Top of Dataset excerpts

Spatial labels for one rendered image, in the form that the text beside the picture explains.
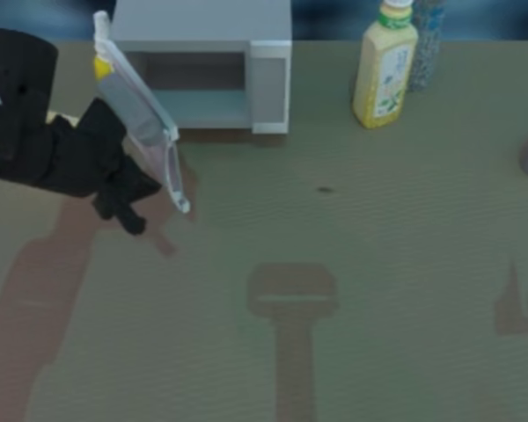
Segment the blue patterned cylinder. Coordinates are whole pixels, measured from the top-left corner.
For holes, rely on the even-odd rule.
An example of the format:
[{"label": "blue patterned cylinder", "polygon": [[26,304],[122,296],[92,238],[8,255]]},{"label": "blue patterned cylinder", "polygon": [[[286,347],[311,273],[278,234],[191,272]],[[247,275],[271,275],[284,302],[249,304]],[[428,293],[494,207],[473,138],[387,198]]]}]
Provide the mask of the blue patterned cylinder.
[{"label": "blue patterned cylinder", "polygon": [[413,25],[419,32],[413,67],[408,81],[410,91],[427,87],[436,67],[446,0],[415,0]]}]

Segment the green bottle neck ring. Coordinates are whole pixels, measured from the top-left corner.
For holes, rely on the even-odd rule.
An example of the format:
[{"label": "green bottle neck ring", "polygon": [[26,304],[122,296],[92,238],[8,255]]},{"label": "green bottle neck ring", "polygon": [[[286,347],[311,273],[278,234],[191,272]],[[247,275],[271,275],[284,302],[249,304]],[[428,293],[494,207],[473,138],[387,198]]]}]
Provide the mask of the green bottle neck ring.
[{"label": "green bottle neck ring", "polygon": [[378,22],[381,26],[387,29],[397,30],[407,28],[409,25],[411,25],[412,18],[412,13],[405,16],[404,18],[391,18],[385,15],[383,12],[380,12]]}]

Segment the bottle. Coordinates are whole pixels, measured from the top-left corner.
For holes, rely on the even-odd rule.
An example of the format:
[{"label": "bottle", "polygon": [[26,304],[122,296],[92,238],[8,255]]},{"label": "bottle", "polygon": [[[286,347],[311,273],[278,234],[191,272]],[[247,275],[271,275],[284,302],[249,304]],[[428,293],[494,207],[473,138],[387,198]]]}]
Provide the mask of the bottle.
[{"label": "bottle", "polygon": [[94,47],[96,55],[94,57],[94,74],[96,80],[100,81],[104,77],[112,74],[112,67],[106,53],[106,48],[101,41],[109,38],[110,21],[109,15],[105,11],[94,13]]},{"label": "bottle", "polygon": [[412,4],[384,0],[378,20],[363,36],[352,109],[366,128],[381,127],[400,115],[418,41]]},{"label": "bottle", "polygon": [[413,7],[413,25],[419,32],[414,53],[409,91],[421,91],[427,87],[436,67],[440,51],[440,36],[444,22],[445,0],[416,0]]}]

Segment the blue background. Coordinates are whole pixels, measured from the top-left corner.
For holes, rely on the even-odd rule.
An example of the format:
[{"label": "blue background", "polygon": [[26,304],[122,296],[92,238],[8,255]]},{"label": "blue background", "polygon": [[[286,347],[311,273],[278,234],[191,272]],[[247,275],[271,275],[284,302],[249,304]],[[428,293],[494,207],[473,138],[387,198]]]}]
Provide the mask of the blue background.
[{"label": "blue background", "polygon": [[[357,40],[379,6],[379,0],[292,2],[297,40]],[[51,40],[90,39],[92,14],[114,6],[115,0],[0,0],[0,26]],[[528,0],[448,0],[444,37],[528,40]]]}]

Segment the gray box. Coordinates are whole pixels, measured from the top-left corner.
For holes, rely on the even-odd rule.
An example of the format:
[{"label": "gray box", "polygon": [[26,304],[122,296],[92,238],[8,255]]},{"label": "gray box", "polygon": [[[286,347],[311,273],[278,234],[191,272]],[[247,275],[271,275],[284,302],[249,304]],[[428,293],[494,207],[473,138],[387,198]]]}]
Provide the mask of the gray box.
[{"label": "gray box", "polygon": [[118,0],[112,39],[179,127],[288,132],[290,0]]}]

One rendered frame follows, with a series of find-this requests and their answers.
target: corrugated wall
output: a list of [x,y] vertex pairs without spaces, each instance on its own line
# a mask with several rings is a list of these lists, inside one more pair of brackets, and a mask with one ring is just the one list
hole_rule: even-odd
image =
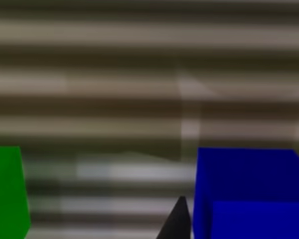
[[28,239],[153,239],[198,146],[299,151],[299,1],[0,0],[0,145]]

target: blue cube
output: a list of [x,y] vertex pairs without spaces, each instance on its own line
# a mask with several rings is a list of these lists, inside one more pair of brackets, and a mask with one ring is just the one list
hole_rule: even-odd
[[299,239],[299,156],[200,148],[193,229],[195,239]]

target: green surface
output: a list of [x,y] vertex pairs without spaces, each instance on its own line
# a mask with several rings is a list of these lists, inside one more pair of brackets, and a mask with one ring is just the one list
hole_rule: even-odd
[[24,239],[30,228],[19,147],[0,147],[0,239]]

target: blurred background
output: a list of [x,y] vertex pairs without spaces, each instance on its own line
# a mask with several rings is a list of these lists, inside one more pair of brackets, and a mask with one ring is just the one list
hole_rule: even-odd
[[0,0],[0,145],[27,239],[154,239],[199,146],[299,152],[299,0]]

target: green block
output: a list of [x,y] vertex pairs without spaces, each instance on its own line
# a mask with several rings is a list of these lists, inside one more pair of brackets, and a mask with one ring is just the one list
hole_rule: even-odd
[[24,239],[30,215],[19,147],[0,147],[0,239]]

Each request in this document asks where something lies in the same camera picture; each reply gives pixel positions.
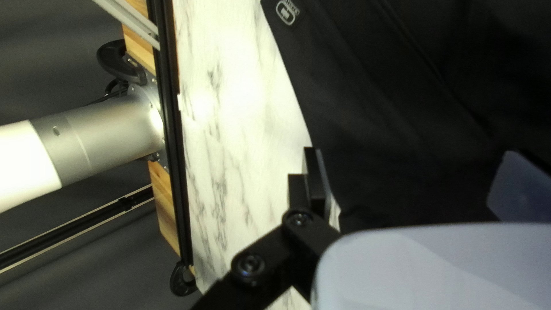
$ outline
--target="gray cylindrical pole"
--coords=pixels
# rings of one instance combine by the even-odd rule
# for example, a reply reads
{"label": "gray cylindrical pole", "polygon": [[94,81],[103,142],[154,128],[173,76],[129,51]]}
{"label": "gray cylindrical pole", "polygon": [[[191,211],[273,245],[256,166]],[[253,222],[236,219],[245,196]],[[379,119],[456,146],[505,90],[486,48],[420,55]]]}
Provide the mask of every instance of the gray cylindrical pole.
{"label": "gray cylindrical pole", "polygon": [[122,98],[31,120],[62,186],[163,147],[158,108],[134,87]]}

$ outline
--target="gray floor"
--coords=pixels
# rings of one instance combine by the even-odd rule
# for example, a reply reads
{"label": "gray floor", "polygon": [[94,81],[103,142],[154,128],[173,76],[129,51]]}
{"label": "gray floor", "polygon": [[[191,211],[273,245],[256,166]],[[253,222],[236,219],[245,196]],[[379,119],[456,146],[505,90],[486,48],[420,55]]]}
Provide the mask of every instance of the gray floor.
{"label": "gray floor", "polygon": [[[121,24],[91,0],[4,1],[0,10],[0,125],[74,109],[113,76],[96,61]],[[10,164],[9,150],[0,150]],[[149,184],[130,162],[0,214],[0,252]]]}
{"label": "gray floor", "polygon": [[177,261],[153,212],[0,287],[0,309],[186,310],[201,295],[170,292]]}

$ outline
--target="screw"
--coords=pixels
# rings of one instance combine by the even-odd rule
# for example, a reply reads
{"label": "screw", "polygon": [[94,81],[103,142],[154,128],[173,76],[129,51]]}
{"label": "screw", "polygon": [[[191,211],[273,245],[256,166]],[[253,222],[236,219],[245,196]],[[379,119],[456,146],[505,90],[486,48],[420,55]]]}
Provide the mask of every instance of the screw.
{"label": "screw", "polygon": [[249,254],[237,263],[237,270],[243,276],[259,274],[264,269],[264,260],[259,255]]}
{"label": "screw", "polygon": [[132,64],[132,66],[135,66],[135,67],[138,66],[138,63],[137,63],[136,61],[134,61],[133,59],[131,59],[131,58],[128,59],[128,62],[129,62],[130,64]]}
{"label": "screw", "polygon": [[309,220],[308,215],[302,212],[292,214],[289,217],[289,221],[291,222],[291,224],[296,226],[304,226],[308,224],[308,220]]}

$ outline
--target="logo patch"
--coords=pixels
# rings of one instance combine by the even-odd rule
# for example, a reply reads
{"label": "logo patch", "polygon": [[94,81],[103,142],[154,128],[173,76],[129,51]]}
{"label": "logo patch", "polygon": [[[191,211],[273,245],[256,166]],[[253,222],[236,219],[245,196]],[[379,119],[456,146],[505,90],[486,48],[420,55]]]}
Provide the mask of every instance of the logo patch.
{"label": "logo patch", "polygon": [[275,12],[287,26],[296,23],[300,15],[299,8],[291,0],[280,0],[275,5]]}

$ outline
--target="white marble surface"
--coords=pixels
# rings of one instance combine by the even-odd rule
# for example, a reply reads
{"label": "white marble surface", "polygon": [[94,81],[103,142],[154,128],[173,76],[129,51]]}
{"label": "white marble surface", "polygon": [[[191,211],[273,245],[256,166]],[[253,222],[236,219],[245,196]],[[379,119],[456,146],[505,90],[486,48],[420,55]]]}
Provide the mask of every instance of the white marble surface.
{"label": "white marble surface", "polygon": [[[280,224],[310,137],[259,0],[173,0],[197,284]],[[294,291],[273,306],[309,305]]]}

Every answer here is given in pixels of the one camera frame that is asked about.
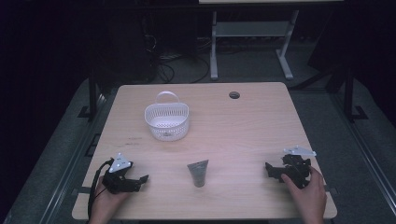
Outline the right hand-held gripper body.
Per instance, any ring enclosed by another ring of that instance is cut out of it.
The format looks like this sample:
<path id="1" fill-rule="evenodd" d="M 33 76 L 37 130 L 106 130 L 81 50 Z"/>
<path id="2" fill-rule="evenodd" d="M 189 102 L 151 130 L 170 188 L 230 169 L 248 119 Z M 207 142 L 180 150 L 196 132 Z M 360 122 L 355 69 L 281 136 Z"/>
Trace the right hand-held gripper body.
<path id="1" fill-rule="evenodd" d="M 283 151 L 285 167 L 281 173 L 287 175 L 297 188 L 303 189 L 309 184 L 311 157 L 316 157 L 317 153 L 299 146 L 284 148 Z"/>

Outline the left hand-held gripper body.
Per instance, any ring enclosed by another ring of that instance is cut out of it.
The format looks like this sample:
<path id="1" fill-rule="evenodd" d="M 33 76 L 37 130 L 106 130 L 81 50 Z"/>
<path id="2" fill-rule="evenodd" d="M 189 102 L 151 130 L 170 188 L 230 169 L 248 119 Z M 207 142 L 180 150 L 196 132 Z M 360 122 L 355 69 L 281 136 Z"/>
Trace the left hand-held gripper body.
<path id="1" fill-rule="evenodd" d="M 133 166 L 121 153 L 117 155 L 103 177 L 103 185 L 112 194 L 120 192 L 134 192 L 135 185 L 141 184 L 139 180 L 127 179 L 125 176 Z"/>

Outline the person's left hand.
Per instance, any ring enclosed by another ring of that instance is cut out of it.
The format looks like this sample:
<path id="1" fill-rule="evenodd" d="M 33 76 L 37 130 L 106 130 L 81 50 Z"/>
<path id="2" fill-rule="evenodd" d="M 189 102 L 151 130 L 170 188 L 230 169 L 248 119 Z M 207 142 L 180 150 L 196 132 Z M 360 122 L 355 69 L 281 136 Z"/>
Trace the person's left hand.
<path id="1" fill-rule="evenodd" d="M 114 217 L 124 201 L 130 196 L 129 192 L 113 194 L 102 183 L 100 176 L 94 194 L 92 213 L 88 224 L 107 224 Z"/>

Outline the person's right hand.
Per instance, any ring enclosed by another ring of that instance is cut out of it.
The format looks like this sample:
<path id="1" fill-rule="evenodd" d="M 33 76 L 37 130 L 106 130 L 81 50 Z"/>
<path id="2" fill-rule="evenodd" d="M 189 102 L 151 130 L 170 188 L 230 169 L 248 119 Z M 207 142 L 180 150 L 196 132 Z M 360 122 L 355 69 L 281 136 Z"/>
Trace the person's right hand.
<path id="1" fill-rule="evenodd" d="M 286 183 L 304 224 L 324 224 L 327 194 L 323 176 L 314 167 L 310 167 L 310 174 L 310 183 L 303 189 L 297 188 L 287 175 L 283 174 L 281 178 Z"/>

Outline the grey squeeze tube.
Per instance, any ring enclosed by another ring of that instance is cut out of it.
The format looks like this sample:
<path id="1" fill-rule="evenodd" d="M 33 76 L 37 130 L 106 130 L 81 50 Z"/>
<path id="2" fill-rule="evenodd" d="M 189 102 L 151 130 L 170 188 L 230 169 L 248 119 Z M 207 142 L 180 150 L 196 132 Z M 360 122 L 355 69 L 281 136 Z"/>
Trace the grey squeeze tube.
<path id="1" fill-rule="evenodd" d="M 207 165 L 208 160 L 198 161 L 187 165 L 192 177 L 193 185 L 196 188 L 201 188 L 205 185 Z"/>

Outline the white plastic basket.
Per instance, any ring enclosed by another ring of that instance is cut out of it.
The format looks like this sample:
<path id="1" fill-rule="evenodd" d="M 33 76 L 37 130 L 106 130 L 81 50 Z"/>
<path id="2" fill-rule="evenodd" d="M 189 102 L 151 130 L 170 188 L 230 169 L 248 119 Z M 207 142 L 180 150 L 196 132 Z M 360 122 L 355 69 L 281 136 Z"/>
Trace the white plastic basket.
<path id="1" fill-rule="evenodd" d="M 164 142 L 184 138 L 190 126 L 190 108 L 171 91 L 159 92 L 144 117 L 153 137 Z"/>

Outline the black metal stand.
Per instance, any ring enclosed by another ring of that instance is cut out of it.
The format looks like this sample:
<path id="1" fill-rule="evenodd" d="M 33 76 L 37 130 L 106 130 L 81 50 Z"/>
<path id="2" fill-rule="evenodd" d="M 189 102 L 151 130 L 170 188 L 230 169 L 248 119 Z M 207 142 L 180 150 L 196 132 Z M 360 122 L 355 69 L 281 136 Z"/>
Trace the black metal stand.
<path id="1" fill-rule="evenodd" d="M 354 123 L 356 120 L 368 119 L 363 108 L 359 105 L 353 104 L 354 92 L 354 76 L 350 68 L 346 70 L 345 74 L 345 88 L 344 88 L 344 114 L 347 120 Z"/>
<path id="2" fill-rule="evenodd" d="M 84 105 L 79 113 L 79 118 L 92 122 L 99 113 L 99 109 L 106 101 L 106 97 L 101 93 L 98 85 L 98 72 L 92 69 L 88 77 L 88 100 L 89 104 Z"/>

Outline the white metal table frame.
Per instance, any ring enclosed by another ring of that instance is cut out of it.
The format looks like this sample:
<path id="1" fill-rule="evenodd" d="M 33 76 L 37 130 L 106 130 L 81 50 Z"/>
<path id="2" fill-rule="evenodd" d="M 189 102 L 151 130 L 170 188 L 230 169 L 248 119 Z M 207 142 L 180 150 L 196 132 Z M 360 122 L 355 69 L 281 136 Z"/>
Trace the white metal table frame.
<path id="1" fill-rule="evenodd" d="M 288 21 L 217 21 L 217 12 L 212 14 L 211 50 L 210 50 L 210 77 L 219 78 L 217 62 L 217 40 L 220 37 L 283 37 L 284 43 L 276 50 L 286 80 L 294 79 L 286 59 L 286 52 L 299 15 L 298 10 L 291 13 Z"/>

Bottom of Dataset excerpts

- [Work to complete]
Lines before the one containing "Trace the white plastic basket." are left out. Repeat that line and all lines after it in the records above exactly.

- [Solution to this task]
Trace the white plastic basket.
<path id="1" fill-rule="evenodd" d="M 164 142 L 184 138 L 190 126 L 190 108 L 171 91 L 159 92 L 144 117 L 153 137 Z"/>

Outline the black metal stand.
Per instance, any ring enclosed by another ring of that instance is cut out of it.
The format looks like this sample:
<path id="1" fill-rule="evenodd" d="M 33 76 L 37 130 L 106 130 L 81 50 Z"/>
<path id="2" fill-rule="evenodd" d="M 189 102 L 151 130 L 170 188 L 230 169 L 248 119 Z M 207 142 L 180 150 L 196 132 Z M 360 122 L 355 69 L 281 136 Z"/>
Trace the black metal stand.
<path id="1" fill-rule="evenodd" d="M 354 123 L 356 120 L 368 119 L 363 108 L 359 105 L 353 104 L 354 92 L 354 76 L 350 68 L 346 70 L 345 74 L 345 88 L 344 88 L 344 114 L 347 120 Z"/>
<path id="2" fill-rule="evenodd" d="M 84 105 L 79 113 L 79 118 L 92 122 L 99 113 L 99 109 L 106 101 L 106 97 L 101 93 L 98 85 L 98 72 L 92 69 L 88 77 L 88 100 L 89 104 Z"/>

Outline the white metal table frame.
Per instance, any ring enclosed by another ring of that instance is cut out of it.
The format looks like this sample:
<path id="1" fill-rule="evenodd" d="M 33 76 L 37 130 L 106 130 L 81 50 Z"/>
<path id="2" fill-rule="evenodd" d="M 189 102 L 151 130 L 170 188 L 230 169 L 248 119 Z M 207 142 L 180 150 L 196 132 Z M 360 122 L 355 69 L 281 136 Z"/>
Trace the white metal table frame.
<path id="1" fill-rule="evenodd" d="M 288 21 L 217 21 L 217 12 L 212 14 L 211 50 L 210 50 L 210 77 L 219 78 L 217 62 L 217 40 L 220 37 L 283 37 L 284 43 L 276 50 L 286 80 L 294 79 L 286 59 L 286 52 L 299 15 L 298 10 L 291 13 Z"/>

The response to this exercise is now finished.